(Records excerpted from a collection)
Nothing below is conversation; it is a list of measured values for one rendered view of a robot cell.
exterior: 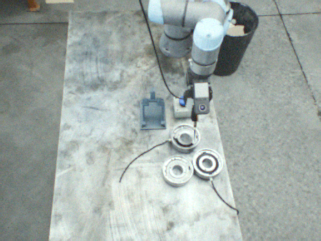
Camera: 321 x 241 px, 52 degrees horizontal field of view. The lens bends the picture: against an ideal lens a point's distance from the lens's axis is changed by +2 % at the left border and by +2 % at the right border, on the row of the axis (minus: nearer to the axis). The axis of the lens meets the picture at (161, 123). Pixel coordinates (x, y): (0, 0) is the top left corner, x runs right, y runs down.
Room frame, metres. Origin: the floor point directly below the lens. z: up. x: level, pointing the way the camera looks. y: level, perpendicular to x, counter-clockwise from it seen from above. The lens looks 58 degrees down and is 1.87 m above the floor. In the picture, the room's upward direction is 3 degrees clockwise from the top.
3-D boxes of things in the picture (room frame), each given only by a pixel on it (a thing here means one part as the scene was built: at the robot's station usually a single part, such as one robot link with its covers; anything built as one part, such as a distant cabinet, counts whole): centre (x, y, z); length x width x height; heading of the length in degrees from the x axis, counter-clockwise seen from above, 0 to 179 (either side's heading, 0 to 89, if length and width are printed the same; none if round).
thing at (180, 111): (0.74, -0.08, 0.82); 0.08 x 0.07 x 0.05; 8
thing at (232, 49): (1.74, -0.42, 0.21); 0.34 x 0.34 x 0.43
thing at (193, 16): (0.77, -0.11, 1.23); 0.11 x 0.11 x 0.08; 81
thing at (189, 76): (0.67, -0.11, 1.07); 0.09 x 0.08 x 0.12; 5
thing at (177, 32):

**How to complete this task**
Output the records above in their entirety and exactly, leaving out all images.

**Answer space**
Nothing below is conversation; it is a list of measured values for one rendered view of a robot cell.
exterior: 
Camera: 321 x 241 px, 52 degrees horizontal field of view. The lens bends the picture: against an ideal lens a point's distance from the lens's axis is changed by +2 % at the left border and by +2 % at the right border, on the row of the axis (minus: nearer to the axis). The axis of the lens meets the picture at (161, 123). Pixel coordinates (x, y): (0, 0) is the top left corner, x runs right, y runs down.
Room frame, metres. Origin: the floor point directly below the lens. z: up. x: level, pointing the way the camera looks. y: level, perpendicular to x, counter-clockwise from it seen from above. The lens looks 58 degrees down and is 1.87 m above the floor. In the picture, the room's upward direction is 3 degrees clockwise from the top.
3-D boxes of things in the picture (room frame), each given only by a pixel on it (a thing here means one part as the scene was built: at the robot's station usually a single part, such as one robot link with its covers; anything built as one part, such as a distant cabinet, counts whole): centre (x, y, z); length x width x height; heading of the length in degrees from the x axis, counter-clockwise seen from above, 0 to 179 (either side's heading, 0 to 89, if length and width are printed the same; none if round).
thing at (180, 111): (0.74, -0.08, 0.82); 0.08 x 0.07 x 0.05; 8
thing at (232, 49): (1.74, -0.42, 0.21); 0.34 x 0.34 x 0.43
thing at (193, 16): (0.77, -0.11, 1.23); 0.11 x 0.11 x 0.08; 81
thing at (189, 76): (0.67, -0.11, 1.07); 0.09 x 0.08 x 0.12; 5
thing at (177, 32):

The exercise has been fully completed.